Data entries
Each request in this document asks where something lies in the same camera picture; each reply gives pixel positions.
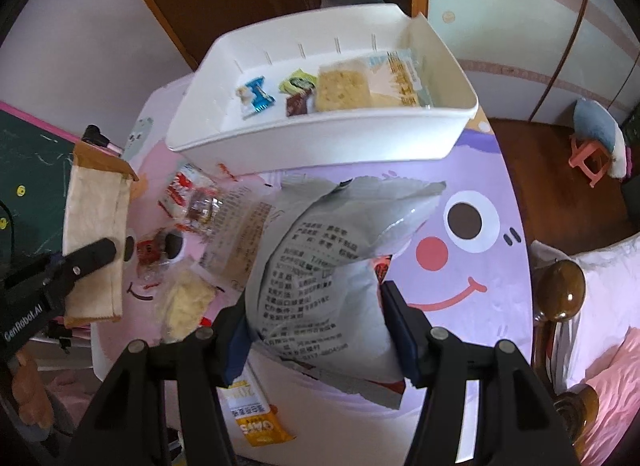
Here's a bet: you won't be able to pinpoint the blue white cushion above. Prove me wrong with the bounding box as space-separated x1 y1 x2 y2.
572 98 628 181

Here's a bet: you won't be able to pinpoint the black easel knob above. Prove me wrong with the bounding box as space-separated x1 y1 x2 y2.
82 125 123 155

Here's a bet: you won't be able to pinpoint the floral pastel wardrobe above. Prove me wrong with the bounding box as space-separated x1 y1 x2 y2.
425 0 640 121

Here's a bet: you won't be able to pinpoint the pink quilt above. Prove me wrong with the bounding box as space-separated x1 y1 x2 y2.
575 341 640 466

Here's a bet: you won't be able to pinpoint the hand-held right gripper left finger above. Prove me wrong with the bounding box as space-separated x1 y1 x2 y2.
60 296 253 466

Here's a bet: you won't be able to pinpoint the clear printed bread wrapper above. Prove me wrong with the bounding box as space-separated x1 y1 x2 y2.
197 186 276 291

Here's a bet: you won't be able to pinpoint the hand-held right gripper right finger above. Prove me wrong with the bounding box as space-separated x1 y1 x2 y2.
381 280 583 466

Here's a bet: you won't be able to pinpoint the wooden bed frame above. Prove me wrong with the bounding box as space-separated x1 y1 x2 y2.
532 258 601 447

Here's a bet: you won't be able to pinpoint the brown nut bar clear wrapper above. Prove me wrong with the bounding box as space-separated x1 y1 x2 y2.
182 191 226 231

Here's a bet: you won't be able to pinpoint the light blue cake packet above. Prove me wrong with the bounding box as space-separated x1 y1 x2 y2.
367 50 433 109

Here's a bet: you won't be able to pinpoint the beige bread packet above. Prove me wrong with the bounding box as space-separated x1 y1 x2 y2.
62 140 140 324

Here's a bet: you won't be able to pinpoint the white pillow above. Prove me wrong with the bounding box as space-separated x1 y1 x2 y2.
530 233 640 397

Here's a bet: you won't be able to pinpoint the red white cookie bag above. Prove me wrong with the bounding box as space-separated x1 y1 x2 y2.
157 162 221 231

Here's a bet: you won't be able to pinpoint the white plastic bin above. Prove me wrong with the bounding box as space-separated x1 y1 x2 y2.
165 3 480 177

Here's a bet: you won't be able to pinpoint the green chalkboard pink frame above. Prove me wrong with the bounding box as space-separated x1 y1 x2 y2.
0 100 83 267

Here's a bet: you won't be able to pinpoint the black cable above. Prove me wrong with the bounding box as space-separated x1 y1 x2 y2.
0 201 16 267

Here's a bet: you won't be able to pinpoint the pink plastic stool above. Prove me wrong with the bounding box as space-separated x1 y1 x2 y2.
569 136 613 189

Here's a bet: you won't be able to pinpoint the pastel cartoon tablecloth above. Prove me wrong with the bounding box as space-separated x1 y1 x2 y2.
92 83 533 462

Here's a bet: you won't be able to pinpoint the small green candy packet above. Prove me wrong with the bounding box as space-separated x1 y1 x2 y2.
277 68 318 95

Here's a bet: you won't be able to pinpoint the dark bedside cabinet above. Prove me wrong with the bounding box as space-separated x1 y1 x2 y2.
617 100 640 237

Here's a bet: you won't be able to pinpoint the orange white snack packet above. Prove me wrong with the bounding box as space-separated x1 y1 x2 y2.
220 361 297 447

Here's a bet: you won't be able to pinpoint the grey white snack bag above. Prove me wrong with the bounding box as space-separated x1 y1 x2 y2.
245 177 447 409

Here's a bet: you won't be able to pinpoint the person's left forearm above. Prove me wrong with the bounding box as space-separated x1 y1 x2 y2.
7 346 56 429

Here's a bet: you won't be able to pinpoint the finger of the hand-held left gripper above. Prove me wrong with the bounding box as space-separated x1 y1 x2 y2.
50 237 118 291

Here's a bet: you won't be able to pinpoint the small blue candy packet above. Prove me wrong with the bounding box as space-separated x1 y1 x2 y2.
236 76 277 119

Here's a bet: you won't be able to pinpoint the small brown candy packet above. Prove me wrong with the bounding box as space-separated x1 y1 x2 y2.
285 92 313 117

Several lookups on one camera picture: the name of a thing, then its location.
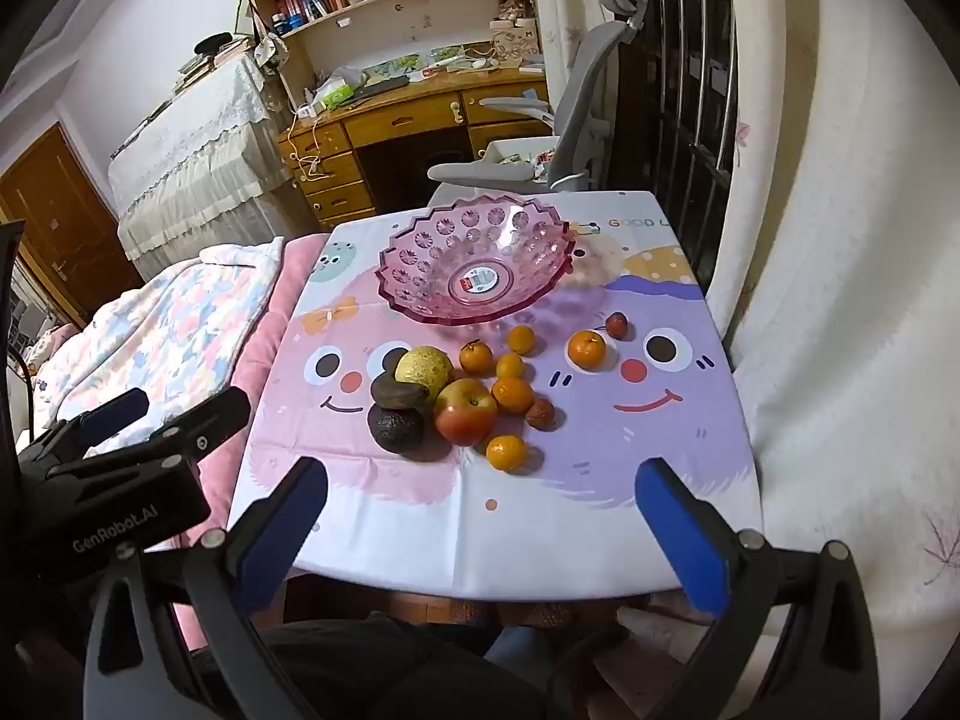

▸ Problem to work on
Look through the data and show every line containing "picture".

▸ Exercise result
Each request in this document asks where something lies in the same camera picture; each reply gives pixel positions.
Several lookups on one camera picture: the name of a thing, then its location.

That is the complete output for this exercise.